Кира подняла руку и неторопливо подошла к разбегу. Тщательно упомнив все движения Саньки, она почти пошла к козлу, ударила об него руками и сама не поняла, как оказалась по ту сторону.

Санька сияла.

– Можете, ежли захотите. Прямо как обезьяна.

Девочки хихикнули, но Санька так свирепо посмотрела на них, что смех обморочно увял. Взгляд Саньки остановился на Лиле.

– Подружки вы, кажется. Ну, давай, нечего на подстраховке прохлаждаться.

Кира подошла и заняла Лилино место.

Рыжая направилась к разбегу танцующей походкой, как на прогулочке по набережной. Не получится у неё, с тревогой подумала Кира.

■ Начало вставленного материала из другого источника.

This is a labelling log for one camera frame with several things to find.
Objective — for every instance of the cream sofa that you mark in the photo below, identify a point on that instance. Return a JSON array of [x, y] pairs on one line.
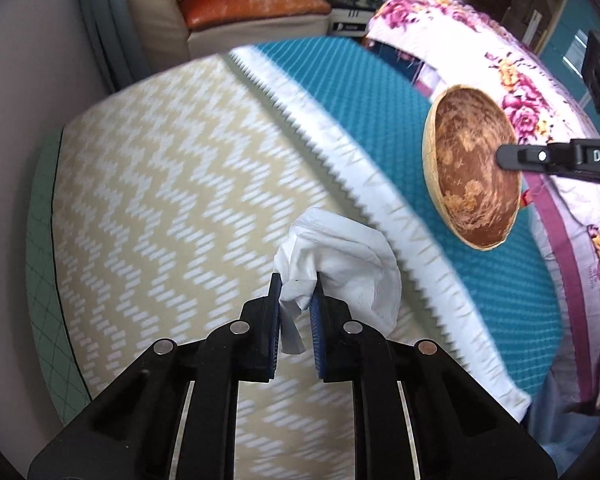
[[155, 10]]

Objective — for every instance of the person's blue jeans leg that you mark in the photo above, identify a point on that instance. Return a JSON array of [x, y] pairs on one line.
[[565, 410]]

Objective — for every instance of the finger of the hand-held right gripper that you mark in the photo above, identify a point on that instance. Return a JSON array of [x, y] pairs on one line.
[[530, 156]]

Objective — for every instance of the white tissue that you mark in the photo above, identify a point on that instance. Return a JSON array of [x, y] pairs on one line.
[[340, 265]]

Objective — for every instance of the orange seat cushion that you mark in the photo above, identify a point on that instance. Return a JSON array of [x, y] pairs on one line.
[[250, 5]]

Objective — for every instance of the green cutting mat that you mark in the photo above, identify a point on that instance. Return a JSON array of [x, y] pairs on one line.
[[45, 260]]

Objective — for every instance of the brown coconut shell bowl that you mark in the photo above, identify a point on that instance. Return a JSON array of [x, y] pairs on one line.
[[460, 160]]

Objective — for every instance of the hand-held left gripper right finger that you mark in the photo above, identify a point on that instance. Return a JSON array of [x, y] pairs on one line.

Лиля постояла на месте, небрежно поглядела на подруг и вдруг с такой скоростью, что по залу не успевая, дико метнулась тень, бросилась к козлу, будто хотела пробежать сквозь стену. Кира потом не могла вспомнить, коснулась ли она руками козлиного крупа, так заморочно выглядел прыжок. Ещё ей показалось, что Лиля не была похожа сама на себя – точно это кто-то другой промчался по залу и прыгнул, извиваясь высоко в воздухе гибким и очень сильным телом. Что-то чужое успела усмотреть Кира в Лилиных движениях, как если бы внутри у той раскрутилась чёрная пружина.

Санька стояла молча.

– Ну, это, прям, дракон какой-то. – С некоторой неуверенностью выговорила она впервые употребленное слово. – Прям, какое-то чудище. Отлично, Каменева.